Boxing must swallow its pride and make Conor McGregor vs Floyd Mayweather its 2017 showpiece
KEY POINTS
- With GGG vs Canelo a long way off, 2017 needs something to steal the show.
- McGregor vs Mayweather could be farcical, but would outsell anything else on offer.
It may end up being the biggest fight in sport to never happen, but that won't stop millions from reading, tweeting and hoping. Conor McGregor vs Floyd Mayweather Jnr remains in the realms of fantasy for now, but every couple of weeks, something emerges to get us all excited again.
McGregor, the UFC's first ever double champion, has previously demanded $100m (£80m) to fight Mayweather – who retired from the ring undefeated in September 2015. In an interview with ESPN on Wednesday (11 January), the 39-year-old American explained the McGregor fight makes "business sense" before putting his counter offer on the table – $15m and a split of the huge pay-per-view revenue.
If, and it's a colossal if, the fight were to ever take place, it would border on the farcical. McGregor, while a fierce striker in the octagon, is a boxing novice who has never had a professional fight.
Mayweather was the best fighter of his generation, with the list of men to land a telling punch on him a remarkably short one. It would be an exhibition fight, put on solely for show and not for the sport. In a world where publicity stunts are now par for the course, this would be the biggest. It would be preposterous. But it would sell.
The mismatch would be vast, but that would not stop many from stumping up the $100 fee to watch it on pay-per-view in the United States, or stop it possibly becoming the richest fight in combat sport history. That says as much about boxing heading into 2017 at it does about UFC's ever-growing profile.
For boxing fans, it is an exciting year. The heavyweight division has been reborn with the possibility of a cross-Atlantic unification bout between Anthony Joshua and Deontay Wilder looming this summer. Carl Frampton's rise is expected to continue and the rich potential in a now hugely competitive welterweight class post-Mayweather means we won't be short of compelling fights. But is there a lack of a truly year-defining fight that pushes boxing firmly into the mainstream?
Gennady Golovkin vs Saul 'Canelo' Alvarez could certainly fill that void.

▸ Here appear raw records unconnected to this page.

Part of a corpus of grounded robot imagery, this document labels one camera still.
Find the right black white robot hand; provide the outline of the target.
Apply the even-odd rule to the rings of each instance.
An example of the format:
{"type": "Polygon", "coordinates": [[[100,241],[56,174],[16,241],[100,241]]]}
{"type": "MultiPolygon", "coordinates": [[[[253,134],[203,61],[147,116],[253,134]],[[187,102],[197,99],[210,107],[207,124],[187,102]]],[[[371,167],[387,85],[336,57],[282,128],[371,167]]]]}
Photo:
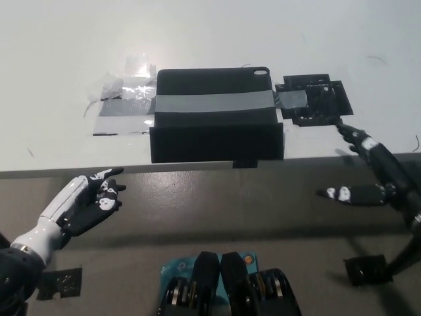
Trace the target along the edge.
{"type": "Polygon", "coordinates": [[[349,149],[366,162],[374,173],[376,184],[330,187],[316,194],[344,205],[379,207],[391,205],[402,214],[407,228],[420,234],[420,186],[397,158],[364,130],[339,121],[337,131],[349,144],[349,149]]]}

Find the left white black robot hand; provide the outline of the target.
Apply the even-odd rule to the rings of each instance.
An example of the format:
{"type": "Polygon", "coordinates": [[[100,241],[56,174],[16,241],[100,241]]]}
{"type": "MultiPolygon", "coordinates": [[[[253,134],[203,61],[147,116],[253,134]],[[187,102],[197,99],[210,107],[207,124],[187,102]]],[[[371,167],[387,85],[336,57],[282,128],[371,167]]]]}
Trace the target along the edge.
{"type": "Polygon", "coordinates": [[[117,184],[113,176],[123,170],[117,167],[73,178],[43,210],[35,227],[12,241],[11,247],[33,255],[47,266],[54,251],[121,208],[118,194],[126,186],[117,184]]]}

But a meeting between the pound-for-pound best the middleweight division has to offer still seems a long way off, with the increasingly complicated negotiations between the two pointing towards a likely fight date in 2018 – or beyond.
Mayweather vs Pacquiao II is also an option, but a rematch would struggle to match half the buzz their historic 2015 battle mustered. Pacquiao is set to meet relative unknown Jeff Horn in April, with his promoter Bob Arum organising a three-fight farewell tour across the world for the eight-weight world champion. The hunger for a rematch isn't there, and Mayweather knows it. In his own words, McGregor is the only fight that could tempt him back into the ring.
Boxing purists will despise it, but the men at the head of the sport won't. UFC is the fastest-growing sporting enterprise on the planet and the boxing execs will have noticed this. What better way to capitalise on this by enlisting the services of the man who helped drive that inexorable rise?
With Canelo vs Golovkin looking unlikely this year, boxing could do with a major spectacle to rope people into. A UFC crossover – despite it being fought under boxing rules – is the sort of out-of-the-box concept that would spark a substantial buzz that would rise to the summit of mainstream sports media across the planet the same way Mayweather vs Pacquiao did.
On a purely sporting level, McGregor vs Mayweather would offer next to nothing, barring perhaps the biggest upset in sporting history. It's value to boxing as a business means letting it pass by this year would be foolish.